4 Myths About Living With Insomnia

Insomnia is something most people have dealt with at one point or another. In fact, the American Sleep Association says that 50 to 70 million American adults have some kind of sleep disorder.1

That said, insomnia has proven to be the most commonly reported sleep disorder. Of those with insomnia, 30 percent have short-term insomnia, while only 10 percent report chronic insomnia.1

Even though insomnia is a widely dealt with condition, there are a lot of myths surrounding insomnia. So let’s set the record straight.

Myth: There are no long term effects of insomnia

Myth: Insomnia is not being able to sleep occasionally and has no long-term repercussions on your health.

FALSE – Insomnia is NOT just the inability to fall asleep. It is also trouble staying asleep, waking too early, or lack of good quality sleep. Insomnia can be something some deal with from time to time. Or a long-term chronic condition.

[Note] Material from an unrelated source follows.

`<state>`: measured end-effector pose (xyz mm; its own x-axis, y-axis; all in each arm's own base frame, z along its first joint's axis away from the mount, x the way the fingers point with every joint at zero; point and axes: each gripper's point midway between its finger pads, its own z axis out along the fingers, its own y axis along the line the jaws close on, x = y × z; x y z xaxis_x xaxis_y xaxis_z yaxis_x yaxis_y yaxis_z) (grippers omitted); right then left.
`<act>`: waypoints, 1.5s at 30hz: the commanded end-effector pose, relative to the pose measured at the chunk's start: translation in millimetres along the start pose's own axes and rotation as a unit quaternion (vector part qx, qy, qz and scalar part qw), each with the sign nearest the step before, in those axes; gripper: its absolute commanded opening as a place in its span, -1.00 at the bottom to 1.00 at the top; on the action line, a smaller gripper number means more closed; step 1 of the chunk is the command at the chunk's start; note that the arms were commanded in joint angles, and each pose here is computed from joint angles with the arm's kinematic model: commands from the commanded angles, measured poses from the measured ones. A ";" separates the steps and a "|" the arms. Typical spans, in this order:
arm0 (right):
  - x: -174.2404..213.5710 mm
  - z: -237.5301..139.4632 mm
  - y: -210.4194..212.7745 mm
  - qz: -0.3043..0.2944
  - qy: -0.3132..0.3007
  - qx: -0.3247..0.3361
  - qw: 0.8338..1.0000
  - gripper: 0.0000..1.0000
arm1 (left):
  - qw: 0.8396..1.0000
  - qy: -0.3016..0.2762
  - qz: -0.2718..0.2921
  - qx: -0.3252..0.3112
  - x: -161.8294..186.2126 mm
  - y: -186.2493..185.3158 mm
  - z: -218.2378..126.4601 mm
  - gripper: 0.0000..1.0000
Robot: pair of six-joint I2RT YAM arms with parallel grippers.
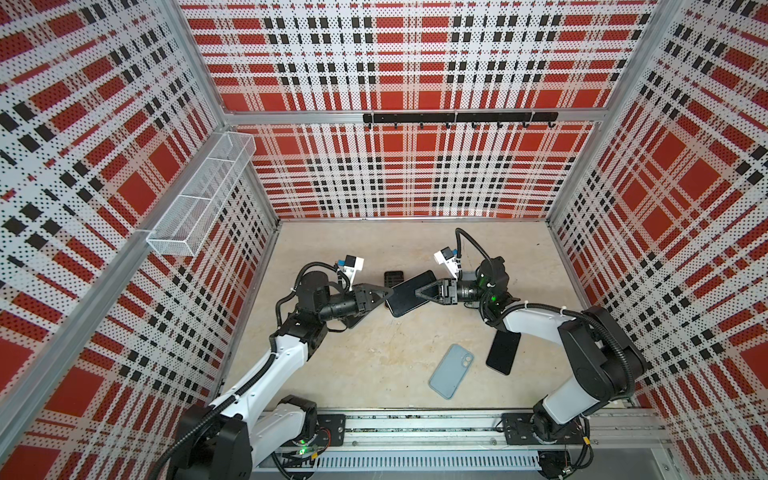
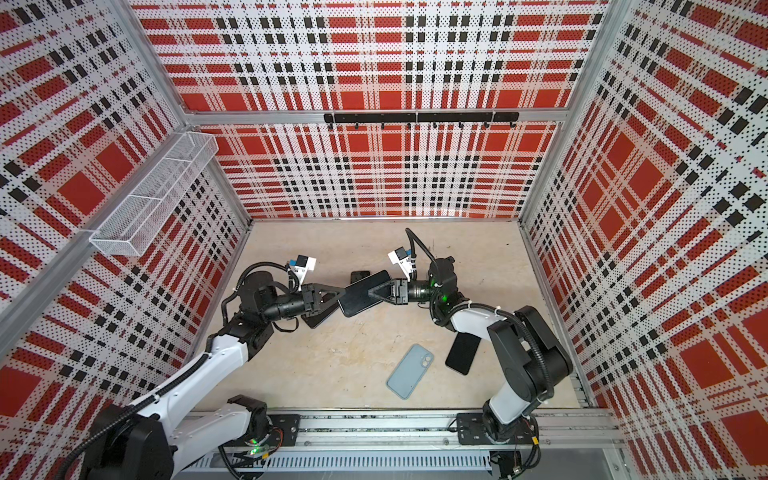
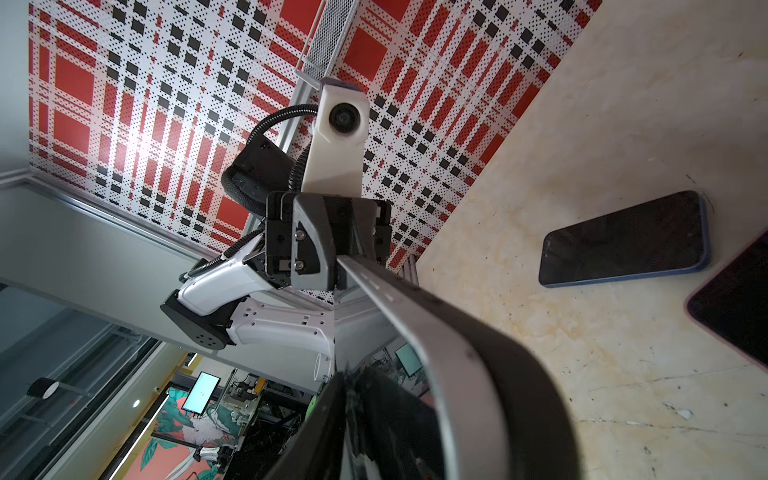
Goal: Put the phone into the phone case
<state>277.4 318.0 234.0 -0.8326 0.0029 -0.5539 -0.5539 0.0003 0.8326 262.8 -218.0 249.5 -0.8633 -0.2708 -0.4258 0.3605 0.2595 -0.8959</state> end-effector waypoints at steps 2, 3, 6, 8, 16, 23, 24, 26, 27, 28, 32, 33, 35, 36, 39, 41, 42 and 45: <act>-30.7 -6.5 26.9 -0.074 -0.041 -0.017 0.996 -0.15 | 1.000 0.001 0.001 0.006 0.6 -1.8 1.6 -1.00; -33.8 -9.1 27.8 -0.078 -0.049 -0.015 0.996 -0.14 | 1.000 0.001 0.001 0.005 0.6 -0.7 1.7 -1.00; -43.8 -18.9 30.2 -0.087 -0.076 -0.006 0.993 -0.10 | 1.000 0.001 0.001 0.003 1.3 0.9 2.0 -1.00; -50.6 -25.2 31.4 -0.092 -0.094 0.000 0.991 -0.09 | 1.000 0.005 0.003 0.003 3.3 1.8 3.6 -1.00; -57.5 -20.7 43.3 -0.097 -0.081 -0.039 0.991 -0.17 | 0.999 0.031 0.009 0.005 14.6 3.2 19.1 -1.00; -59.9 -20.1 45.9 -0.091 -0.086 -0.061 0.990 -0.19 | 0.999 0.038 0.006 0.002 17.4 8.3 25.0 -1.00; -61.5 -20.4 44.3 -0.091 -0.089 -0.056 0.990 -0.21 | 0.999 0.038 0.005 0.001 17.5 9.2 25.4 -1.00; -63.5 -20.3 41.3 -0.091 -0.093 -0.046 0.990 -0.28 | 0.999 0.038 0.006 0.000 18.0 9.7 26.3 -1.00; -64.1 -19.9 37.0 -0.088 -0.093 -0.035 0.991 -0.35 | 0.999 0.038 0.006 -0.001 18.1 10.2 26.5 -1.00; -64.3 -20.0 34.0 -0.090 -0.094 -0.025 0.991 -0.39 | 0.999 0.037 0.006 -0.001 17.7 10.0 26.9 -1.00; -62.8 -20.9 21.7 -0.089 -0.092 0.020 0.992 -0.62 | 0.999 0.035 0.006 -0.003 16.7 10.9 27.8 -1.00; -62.5 -21.4 21.3 -0.091 -0.092 0.027 0.991 -0.66 | 0.999 0.035 0.006 -0.004 16.3 11.0 27.9 -1.00; -62.4 -22.7 20.6 -0.094 -0.093 0.037 0.991 -0.78 | 0.999 0.035 0.006 -0.004 16.1 11.5 28.7 -1.00; -62.3 -23.4 20.9 -0.095 -0.094 0.040 0.990 -0.85 | 0.999 0.035 0.007 -0.005 15.6 11.5 29.0 -1.00; -63.4 -24.2 22.8 -0.097 -0.097 0.042 0.990 -0.95 | 0.999 0.033 0.004 -0.009 14.8 14.1 30.2 -1.00; -63.6 -24.0 23.4 -0.095 -0.096 0.040 0.990 -0.98 | 0.999 0.032 0.005 -0.007 14.1 12.6 30.2 -0.88; -64.0 -23.5 24.4 -0.094 -0.095 0.037 0.990 -0.99 | 1.000 0.030 0.007 -0.005 12.7 10.3 29.9 -0.77; -64.1 -21.1 33.0 -0.095 -0.082 0.013 0.992 -1.00 | 1.000 0.024 0.020 0.005 8.8 0.8 27.7 -0.41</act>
<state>316.1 291.7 262.1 -0.8034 0.1508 -0.5760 -0.5685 0.0933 0.8174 261.6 -244.1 228.0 -0.8766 -0.1946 -0.4401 0.3854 0.2637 -0.8842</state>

Insomnia is divided into 2 differing categories:

  • Acute insomnia only lasts a few days or maybe a few weeks. Acute insomnia could be brought on by stress, big events/projects, or some kind of trauma.
  • Chronic insomnia is very much the same as acute insomnia, but instead of being sporadic, it lasts for at least 1 month. It is often a secondary problem for many with chronic insomnia due to a pre-existing medical condition, ongoing high-stress levels, or even starting a new medication.

Women who have insomnia have been found to be at a higher risk for developing more long-term health issues than men.2 Women are at a higher risk of developing mood swings, obesity, heart problems, and even strokes. While both men and women who have insomnia are at an overall higher risk of diabetes, falls, and accidents.2

Myth: Insomnia is just in your head

Myth: Insomnia is ALL IN YOUR HEAD, just deal with it.

FALSE - Insomnia is a well-documented, researched condition that is a fully recognized medical condition that can be treated.

Let’s be honest – insomnia is extremely real for all of us who live with it. But most people don’t know that there are actual symptoms of insomnia beyond lack of sleep.

A person with insomnia can display one or more of the following symptoms:

  • Trouble falling asleep
  • Trouble staying asleep
  • Feeling unrested during the day
  • Frequent nighttime awakenings
  • Waking early (prior to your alarm going off)
  • Low energy
  • Trouble concentrating
  • Mood changes

Myth: Using electronics before bed is helpful

Myth: Watching TV or playing on your phone before bed can help you fall asleep

FALSE - Electronic devices can actually make it harder for your mind to shut off to allow you to go to sleep.

When our whole lives are on our phones and computer, it is easy to take the phone to bed so you can finish the last email or watch this last video. If you do that, you are definitely not alone. A poll conducted by the National Sleep Foundation found that roughly 4 in 10 Americans take their phones to bed to use while trying to fall asleep.3

But when we take our devices to bed, they can interfere with our sleep. The use of devices can suppress the production of the hormone melatonin, which our bodies release nightly to help us feel sleepy and tired.4

Myth: Naps offset lost sleep

Myth: Napping helps to offset the sleep lost due to insomnia

FALSE - Napping can actually make it harder to sleep at night.

Depending on the time of day that you nap, it could end up being more detrimental than beneficial. If naps occur too late in the day, they could disrupt our natural sleep-wake cycle. The National Institute on Aging (NIA) says that we should avoid taking naps in the late afternoon or early evening hours. Taking a nap after 3:00 PM should just not be done.5,6

The NIA make the following recommendations to improve overall sleep:5

  • No naps after 3:00 PM.
  • Go to bed around the same time every night.
  • Set an alarm to wake up at the same time every day of the week.
  • Develop and maintain a nighttime routine (shower, wash face, brush teeth, reading, etc).
  • Avoid using screens in the area where you sleep.
  • Avoid anything with caffeine after lunch.
  • Use a true alarm clock to wake up, not your cell phone.
  • Avoid eating late in the evening.